Frank Murray, who managed the Pogues from the mid-‘80s until 1990, has died. He was 66.

It is believed, but not confirmed, that Murray suffered a heart attack. He had a history of heart problems, undergoing surgery a few years ago.

"It does really feel like the end of something," Spider Stacy, the band’s tin whistle player, told Billboard. "I'm very sorry to see him go. He was brilliant really. I loved him deeply."

Although he worked behind the scenes, Murray, according to Stacy, was responsible for one of the Pogues’ most famous pieces of music, In 1987, wanting a song for the holidays, Murray suggested they cover the Band’s “Christmas Must Be Tonight.” But when it was rejected, he issued a challenge to write something better to frontman Shane MacGowan. The result, “Fairytale of New York,” a duet with Kirsty MacColl, became their most successful song, reaching No. 2 in the U.K and No. 1 in Ireland. It has regularly appeared on lists of the greatest rock Christmas songs of all time.

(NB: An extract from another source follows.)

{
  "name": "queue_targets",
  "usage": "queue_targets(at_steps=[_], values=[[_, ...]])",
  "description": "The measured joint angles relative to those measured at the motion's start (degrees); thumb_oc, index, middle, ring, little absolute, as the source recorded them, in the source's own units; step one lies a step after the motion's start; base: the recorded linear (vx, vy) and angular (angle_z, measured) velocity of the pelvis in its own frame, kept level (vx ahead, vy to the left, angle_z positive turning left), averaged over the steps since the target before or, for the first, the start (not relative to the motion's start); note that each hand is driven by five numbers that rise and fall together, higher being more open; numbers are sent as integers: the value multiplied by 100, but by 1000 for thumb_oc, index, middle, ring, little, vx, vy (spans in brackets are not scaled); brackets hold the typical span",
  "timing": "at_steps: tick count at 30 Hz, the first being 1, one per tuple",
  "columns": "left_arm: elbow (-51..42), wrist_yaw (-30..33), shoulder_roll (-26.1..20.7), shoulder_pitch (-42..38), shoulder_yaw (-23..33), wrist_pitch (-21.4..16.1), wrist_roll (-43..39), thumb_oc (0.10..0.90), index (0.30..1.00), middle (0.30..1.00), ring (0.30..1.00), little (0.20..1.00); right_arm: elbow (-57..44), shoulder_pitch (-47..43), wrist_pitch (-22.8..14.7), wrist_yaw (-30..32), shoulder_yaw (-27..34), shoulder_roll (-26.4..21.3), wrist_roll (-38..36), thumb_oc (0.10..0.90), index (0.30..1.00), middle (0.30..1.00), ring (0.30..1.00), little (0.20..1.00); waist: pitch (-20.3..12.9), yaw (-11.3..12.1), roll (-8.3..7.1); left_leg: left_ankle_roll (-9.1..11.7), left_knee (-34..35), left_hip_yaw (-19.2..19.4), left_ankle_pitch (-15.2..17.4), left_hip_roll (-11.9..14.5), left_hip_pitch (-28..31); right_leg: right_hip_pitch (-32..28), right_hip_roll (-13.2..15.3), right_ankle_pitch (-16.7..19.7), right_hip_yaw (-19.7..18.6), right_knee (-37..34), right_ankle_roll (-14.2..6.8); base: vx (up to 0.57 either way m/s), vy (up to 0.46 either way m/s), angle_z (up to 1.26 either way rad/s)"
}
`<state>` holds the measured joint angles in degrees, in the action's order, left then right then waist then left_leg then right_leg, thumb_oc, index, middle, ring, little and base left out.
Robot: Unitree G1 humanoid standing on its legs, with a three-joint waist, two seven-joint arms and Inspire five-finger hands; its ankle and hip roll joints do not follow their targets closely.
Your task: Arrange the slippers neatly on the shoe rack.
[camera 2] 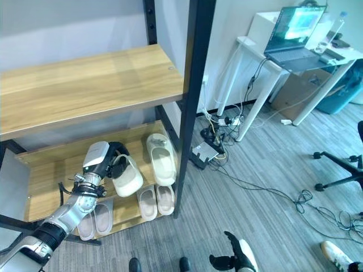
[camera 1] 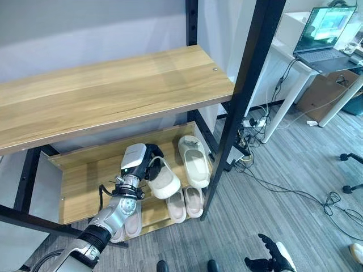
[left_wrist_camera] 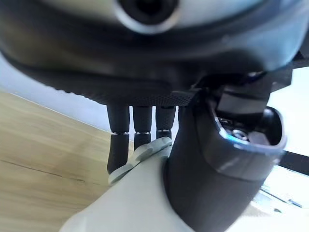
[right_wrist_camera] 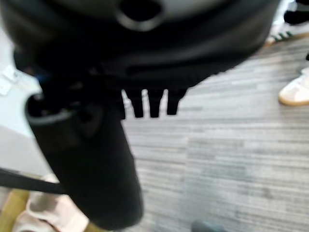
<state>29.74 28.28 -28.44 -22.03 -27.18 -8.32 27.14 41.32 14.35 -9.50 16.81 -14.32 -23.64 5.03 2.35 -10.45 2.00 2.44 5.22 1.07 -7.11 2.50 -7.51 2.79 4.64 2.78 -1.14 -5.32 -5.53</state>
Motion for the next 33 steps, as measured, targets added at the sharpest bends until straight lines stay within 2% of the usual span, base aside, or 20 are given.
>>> queue_targets(at_steps=[6,8,11,15,24,28,29,30,33], values=[[0,51,-11,-420,-224,1,154,400,300,300,300,300,68,-125,-11,-3,-170,7,2,800,900,900,900,900,51,-5,-49,-2,1,30,-16,-18,-243,267,13,35,-46,0,-23,2,38,-4],[8,143,-23,-538,-257,9,314,400,300,300,300,300,70,-137,-11,0,-198,6,7,800,900,900,900,900,110,-21,-110,-7,-3,75,-21,-21,-275,320,24,44,-68,0,-29,-30,41,-7],[145,279,-251,-1156,-676,109,609,400,300,300,300,300,90,-302,-20,62,-297,-25,59,800,900,900,900,900,229,-8,-146,-15,-3,97,-73,-37,-511,558,42,109,-73,1,-57,0,28,-3],[308,357,-293,-1659,-858,209,850,400,300,300,300,300,102,-411,-68,106,-337,-21,59,800,900,900,900,900,344,-20,-212,-25,-4,146,-82,-64,-624,686,74,129,-92,1,-79,4,28,-3],[106,527,-495,-1749,-774,234,1001,400,300,300,300,300,246,-610,-174,122,-336,18,57,800,900,900,900,900,493,7,-381,-25,-5,152,-82,-59,-711,772,65,128,-86,2,-81,21,19,0],[-62,626,-546,-1577,-560,245,1096,400,300,300,300,300,345,-632,-174,154,-334,33,59,800,900,900,900,900,629,31,-392,-24,-3,148,-80,-64,-653,705,68,126,-75,2,-83,12,8,0],[-61,626,-565,-1577,-569,246,1121,543,514,514,514,514,368,-634,-177,156,-334,36,59,800,900,900,900,900,633,37,-392,-25,-3,148,-81,-64,-652,705,67,126,-76,2,-83,0,0,0],[-60,625,-583,-1577,-582,246,1122,800,900,900,900,900,449,-662,-185,162,-335,51,59,800,900,900,900,900,633,39,-392,-25,-4,147,-81,-63,-641,694,67,126,-75,2,-83,0,0,0],[-60,620,-583,-1577,-584,248,1120,800,900,900,900,900,572,-730,-174,173,-352,52,59,800,900,900,900,900,633,45,-392,-25,-3,147,-81,-64,-627,683,69,126,-76,2,-83,0,0,0]])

Before working with the Pogues, Murray had served as a tour manager with Thin Lizzy, Elton John and the Specials. But upon seeing the Pogues perform at London’s Hope & Anchor pub, the Dublin native was struck by their sound. “Being Irish, he totally understood what the band was about and what it was really Shane was doing,” Stacy continued. “I think he really got the importance of the band in regard to Ireland and what Shane was doing with Irish music."